| TASK DIRECTIONS |
Starting with the line below that holds "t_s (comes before" and stopping after the line that holds "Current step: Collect", transcribe the lines exactly, leaving out all pictures.

######

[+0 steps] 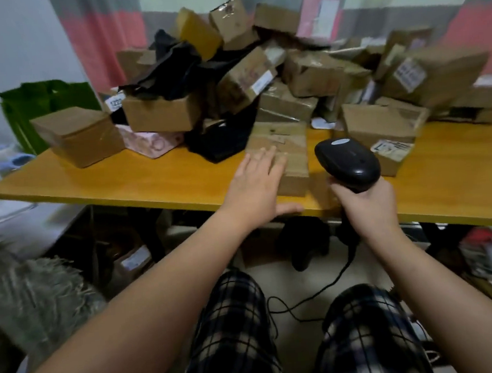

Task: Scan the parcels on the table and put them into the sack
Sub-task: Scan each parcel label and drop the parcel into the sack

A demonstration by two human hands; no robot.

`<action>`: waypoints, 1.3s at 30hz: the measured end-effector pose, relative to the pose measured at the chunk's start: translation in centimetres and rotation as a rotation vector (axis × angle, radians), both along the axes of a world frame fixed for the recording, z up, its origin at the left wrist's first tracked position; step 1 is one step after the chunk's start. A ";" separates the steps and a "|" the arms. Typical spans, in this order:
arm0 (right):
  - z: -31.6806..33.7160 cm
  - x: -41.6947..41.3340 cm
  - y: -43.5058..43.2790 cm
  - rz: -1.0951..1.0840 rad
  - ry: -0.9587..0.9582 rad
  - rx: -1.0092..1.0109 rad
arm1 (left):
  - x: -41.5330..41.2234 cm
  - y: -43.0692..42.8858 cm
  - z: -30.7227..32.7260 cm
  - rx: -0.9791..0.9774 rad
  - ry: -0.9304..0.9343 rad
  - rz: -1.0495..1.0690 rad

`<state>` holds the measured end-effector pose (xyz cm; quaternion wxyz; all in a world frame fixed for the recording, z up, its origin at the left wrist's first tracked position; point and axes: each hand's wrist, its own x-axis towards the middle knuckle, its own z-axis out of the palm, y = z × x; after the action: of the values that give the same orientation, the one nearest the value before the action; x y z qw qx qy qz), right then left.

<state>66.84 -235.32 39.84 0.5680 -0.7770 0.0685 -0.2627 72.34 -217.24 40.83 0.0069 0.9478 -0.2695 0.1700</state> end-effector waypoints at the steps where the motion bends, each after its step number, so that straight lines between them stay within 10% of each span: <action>1: -0.2 0.1 -0.5 0.005 0.011 0.026 | 0.2 -0.5 -0.2 0.061 -0.006 0.011; 11: -2.1 0.0 -0.6 0.040 0.068 -0.166 | -2.9 3.7 -1.2 0.011 -0.214 -0.127; 20: -0.5 0.0 1.7 0.235 0.016 0.019 | -1.4 7.7 2.3 -1.254 0.229 0.045; 30: -0.8 0.0 1.8 0.301 0.060 -0.021 | -0.3 8.6 1.9 -1.244 0.271 0.087; 39: 1.2 0.2 3.6 0.428 -0.076 0.344 | -1.7 6.8 1.0 -1.285 0.378 -0.095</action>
<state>67.07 -231.75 41.04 0.7363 -0.6555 -0.0749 -0.1504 70.60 -210.43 41.81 0.6242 0.7560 -0.1503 0.1273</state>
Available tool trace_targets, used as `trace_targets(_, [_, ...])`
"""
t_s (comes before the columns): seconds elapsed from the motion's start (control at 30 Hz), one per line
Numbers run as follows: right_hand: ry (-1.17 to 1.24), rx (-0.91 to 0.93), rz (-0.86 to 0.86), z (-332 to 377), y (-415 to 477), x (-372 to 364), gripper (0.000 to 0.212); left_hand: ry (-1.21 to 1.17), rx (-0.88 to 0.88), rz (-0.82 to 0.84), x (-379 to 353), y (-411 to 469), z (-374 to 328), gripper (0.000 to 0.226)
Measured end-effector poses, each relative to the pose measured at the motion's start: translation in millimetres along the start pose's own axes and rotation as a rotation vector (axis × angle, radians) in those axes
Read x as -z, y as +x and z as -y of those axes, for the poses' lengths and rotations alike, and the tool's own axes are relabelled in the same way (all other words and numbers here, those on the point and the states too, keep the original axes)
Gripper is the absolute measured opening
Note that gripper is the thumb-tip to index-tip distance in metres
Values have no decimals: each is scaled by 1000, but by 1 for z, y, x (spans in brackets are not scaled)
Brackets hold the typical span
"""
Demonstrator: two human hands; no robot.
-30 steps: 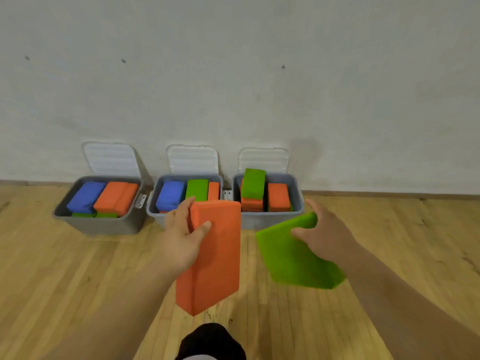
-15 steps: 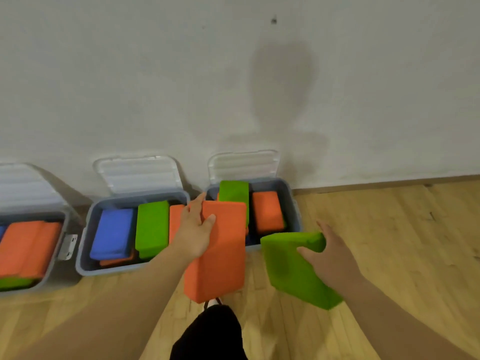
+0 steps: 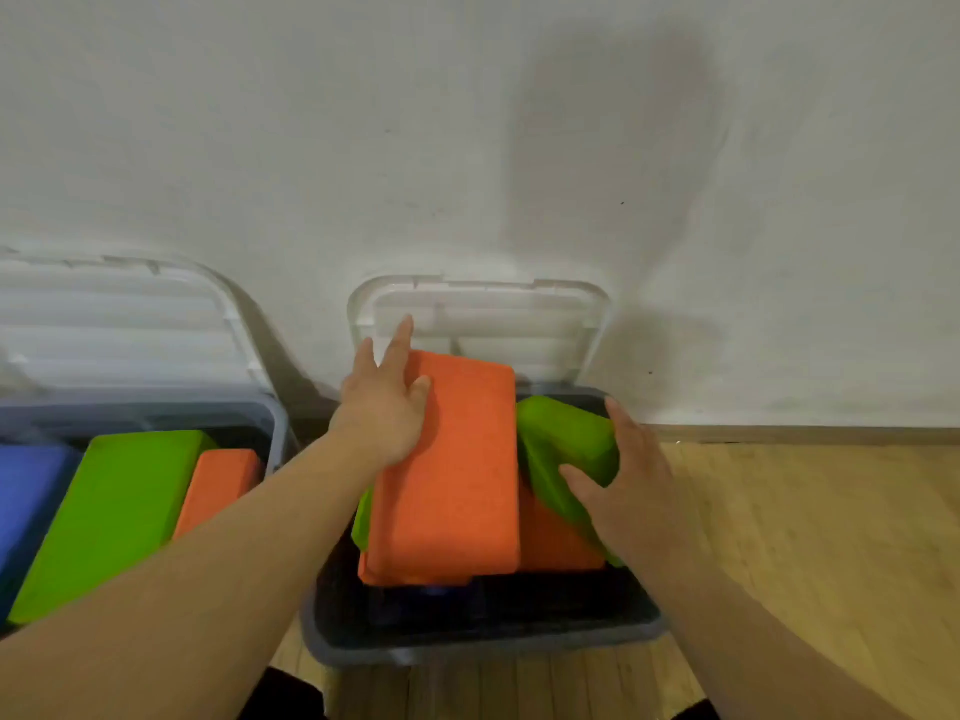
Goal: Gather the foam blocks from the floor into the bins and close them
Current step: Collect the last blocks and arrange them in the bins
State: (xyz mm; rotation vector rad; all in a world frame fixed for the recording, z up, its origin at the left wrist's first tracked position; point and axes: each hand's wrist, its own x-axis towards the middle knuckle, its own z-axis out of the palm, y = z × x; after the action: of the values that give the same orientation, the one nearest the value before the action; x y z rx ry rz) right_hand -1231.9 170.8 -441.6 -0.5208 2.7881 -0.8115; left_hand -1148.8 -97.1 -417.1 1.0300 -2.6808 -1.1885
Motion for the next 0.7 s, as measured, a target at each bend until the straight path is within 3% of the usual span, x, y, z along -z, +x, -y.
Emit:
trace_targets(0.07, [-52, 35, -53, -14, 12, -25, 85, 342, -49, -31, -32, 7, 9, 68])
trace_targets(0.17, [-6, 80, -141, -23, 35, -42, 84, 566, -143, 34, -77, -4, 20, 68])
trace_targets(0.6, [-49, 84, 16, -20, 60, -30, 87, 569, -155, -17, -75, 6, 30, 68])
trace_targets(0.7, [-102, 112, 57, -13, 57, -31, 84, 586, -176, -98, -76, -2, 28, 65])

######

| ANSWER TO THIS PROBLEM |
t_s (comes before the columns): seconds elapsed from the motion's start (control at 30 Hz), one per line
Numbers run as follows: right_hand: ry (-1.17 to 1.24), rx (-0.91 to 0.93), rz (-0.86 to 0.86), z (-332 to 377), y (-415 to 477), x (-372 to 364), gripper (0.000 to 0.212); left_hand: ry (-1.21 to 1.17), rx (-0.88 to 0.88), rz (-0.82 to 0.84), x (-379 to 353), y (-411 to 469), z (-374 to 328), gripper (0.000 to 0.226)
Measured end-effector poses, each relative to the pose measured at the motion's start: translation in millimetres along the start pose's own axes and rotation as a rotation vector (axis × angle, radians) in those axes
Read x as -z, y as +x and z as -y of those axes, for the poses' lengths and rotations alike, and the tool's own axes are relabelled in the same way (all other words and numbers here, those on the point and the states too, keep the original axes)
Gripper is the absolute measured opening
Note that gripper is the thumb-tip to index-tip distance in metres
Values have no decimals: each is scaled by 1000, but by 1 for z, y, x (spans in brackets are not scaled)
Brackets hold the typical span
"""
Demonstrator: two human hands; no robot.
-30 steps: 
-15 steps: 
+0 steps: 
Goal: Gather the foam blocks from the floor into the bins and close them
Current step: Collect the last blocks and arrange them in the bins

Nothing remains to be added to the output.